Human Rights Watch berichtet, dass die kongolesische Armee sowie andere bewaffnete Gruppen in den Hauts Plateaux von Süd-Kivu die humanitäre Hilfe blockieren und die Zivilbevölkerung an der Flucht hindern. Die UN haben die humanitären Zugangsbeschränkungen in der Region als „schwerwiegend" eingestuft. 

Auf der einen Seite stehen die Twirwaneho (aus der Banyamulenge-Gemeinschaft), verbündet mit ruandischen Streitkräften und der M23; auf der anderen die kongolesische Armee sowie Wazalendo-Milizen. Außerdem kämpfen rund 4.000 burundische Soldaten an der Seite der kongolesischen Armee in den Territorien Fizi und Mwenga. 
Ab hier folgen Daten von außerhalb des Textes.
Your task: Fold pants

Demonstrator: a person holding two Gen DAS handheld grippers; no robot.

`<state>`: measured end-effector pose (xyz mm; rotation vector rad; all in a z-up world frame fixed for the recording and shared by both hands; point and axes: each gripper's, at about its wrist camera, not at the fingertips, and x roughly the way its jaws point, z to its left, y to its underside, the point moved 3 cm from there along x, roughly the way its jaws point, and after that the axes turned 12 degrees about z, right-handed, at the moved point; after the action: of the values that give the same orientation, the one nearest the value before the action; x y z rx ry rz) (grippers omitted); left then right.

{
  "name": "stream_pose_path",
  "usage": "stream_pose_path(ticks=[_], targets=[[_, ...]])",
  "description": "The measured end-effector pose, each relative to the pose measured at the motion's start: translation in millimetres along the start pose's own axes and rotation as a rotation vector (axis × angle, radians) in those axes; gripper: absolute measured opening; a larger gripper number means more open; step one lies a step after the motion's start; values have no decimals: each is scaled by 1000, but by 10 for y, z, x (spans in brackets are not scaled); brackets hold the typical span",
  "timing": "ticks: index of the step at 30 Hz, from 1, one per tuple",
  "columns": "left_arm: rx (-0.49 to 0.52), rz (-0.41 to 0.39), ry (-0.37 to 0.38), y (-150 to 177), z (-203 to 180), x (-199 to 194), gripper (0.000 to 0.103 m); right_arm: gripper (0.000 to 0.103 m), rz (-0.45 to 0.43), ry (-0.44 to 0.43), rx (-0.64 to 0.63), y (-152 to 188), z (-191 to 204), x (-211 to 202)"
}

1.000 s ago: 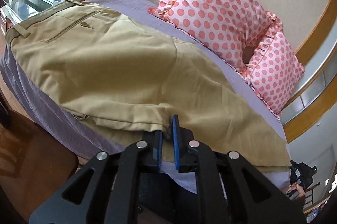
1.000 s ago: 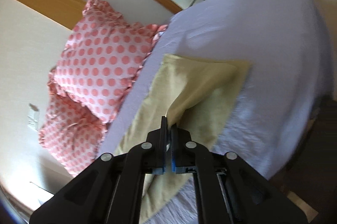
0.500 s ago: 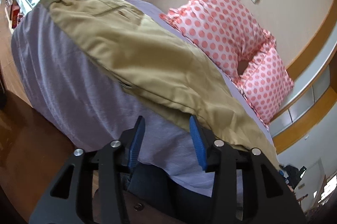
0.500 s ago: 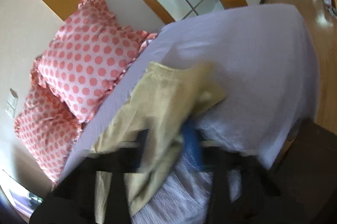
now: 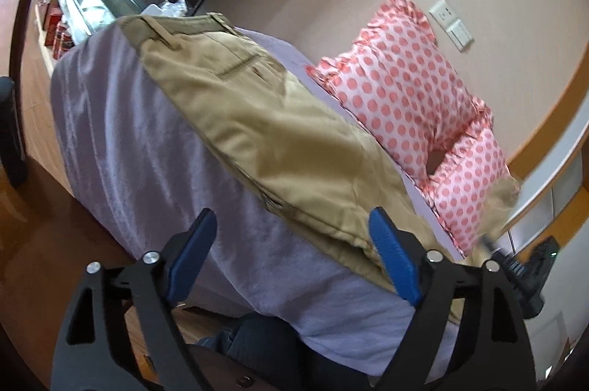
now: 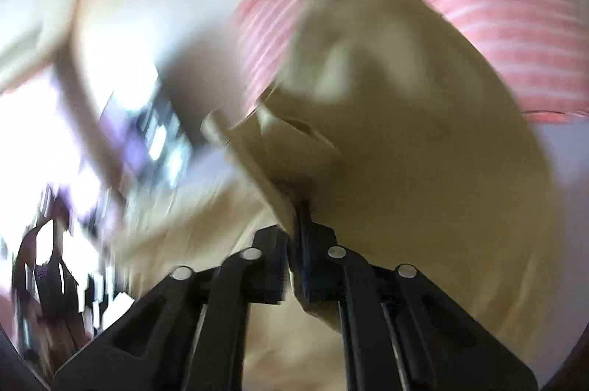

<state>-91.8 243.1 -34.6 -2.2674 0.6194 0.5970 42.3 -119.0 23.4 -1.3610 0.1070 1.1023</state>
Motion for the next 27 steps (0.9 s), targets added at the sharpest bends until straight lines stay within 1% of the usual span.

Es gibt konkrete Vorwürfe gegen beide Seiten: Die Twirwaneho hindern Zivilisten daran, das umkämpfte Minembwe zu verlassen, und nehmen Zwangsrekrutierungen vor. Die Wazalendo errichten Checkpoints, erpressen Geld und misshandeln Menschen, die verdächtigt werden mit der M23 zu sympathisieren. Zwischen Januar und März 2026 wurden mindestens zwei Zivilpersonen bei Drohnenangriffen getötet. Auch ein Gemeinschaftsradiosender und eine Kirche wurden dabei beschädigt.

Medikamente und Grundnahrungsmittel sind in Minembwe seit über einem Jahr kaum verfügbar; die Preise für Grundgüter wie Zucker und Salz sind fünfmal höher als in anderen Teilen Süd-Kivus. 

HRW fordert den UN-Sicherheitsrat auf, alle Konfliktparteien dazu zu verpflichten, humanitäre Helfer durchzulassen, und verantwortliche Kommandeure zu sanktionieren.

Der Bericht ist auf Englisch bei Human Rights Watch erschienen.